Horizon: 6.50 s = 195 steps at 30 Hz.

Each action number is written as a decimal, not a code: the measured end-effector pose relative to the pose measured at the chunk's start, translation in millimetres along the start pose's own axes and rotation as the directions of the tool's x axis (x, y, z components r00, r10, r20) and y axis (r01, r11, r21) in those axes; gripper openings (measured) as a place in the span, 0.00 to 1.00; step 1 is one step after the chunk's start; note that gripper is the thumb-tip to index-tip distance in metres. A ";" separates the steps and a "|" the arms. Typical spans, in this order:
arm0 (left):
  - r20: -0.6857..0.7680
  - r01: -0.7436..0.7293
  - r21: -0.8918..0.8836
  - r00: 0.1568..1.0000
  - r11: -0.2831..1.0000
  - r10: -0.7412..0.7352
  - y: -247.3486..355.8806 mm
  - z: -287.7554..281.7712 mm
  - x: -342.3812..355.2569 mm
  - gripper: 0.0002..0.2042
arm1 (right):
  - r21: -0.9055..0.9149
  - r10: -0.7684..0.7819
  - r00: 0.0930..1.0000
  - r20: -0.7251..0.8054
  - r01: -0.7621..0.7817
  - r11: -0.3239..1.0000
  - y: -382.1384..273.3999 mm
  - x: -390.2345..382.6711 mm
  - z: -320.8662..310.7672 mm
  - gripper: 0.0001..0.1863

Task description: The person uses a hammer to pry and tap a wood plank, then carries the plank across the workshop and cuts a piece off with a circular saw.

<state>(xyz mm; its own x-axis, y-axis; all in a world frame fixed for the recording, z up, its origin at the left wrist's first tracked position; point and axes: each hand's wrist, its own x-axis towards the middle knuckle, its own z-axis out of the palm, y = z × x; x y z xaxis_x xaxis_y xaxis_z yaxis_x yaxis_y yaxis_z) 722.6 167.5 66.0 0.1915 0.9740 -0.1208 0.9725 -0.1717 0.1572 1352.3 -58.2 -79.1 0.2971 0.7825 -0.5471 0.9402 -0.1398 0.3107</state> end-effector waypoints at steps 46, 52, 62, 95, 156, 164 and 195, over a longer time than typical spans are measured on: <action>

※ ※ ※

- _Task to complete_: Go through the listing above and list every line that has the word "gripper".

- _Solution to this problem_:
Each action number is written as a decimal, not a code: the measured end-effector pose relative to the pose measured at the chunk's start, translation in millimetres along the start pose's own axes and rotation as the directions of the tool's x axis (x, y, z components r00, r10, r20) and y axis (r01, r11, r21) in those axes; gripper openings (measured) as a place in the span, 0.00 to 1.00; step 1 is one step after the chunk's start; note that gripper is the thumb-tip to index-tip distance in metres. A ";" separates the steps and a "|" the arms. Typical spans, in this order:
  - gripper: 0.0002..0.2042
  - gripper: 0.0001..0.1863

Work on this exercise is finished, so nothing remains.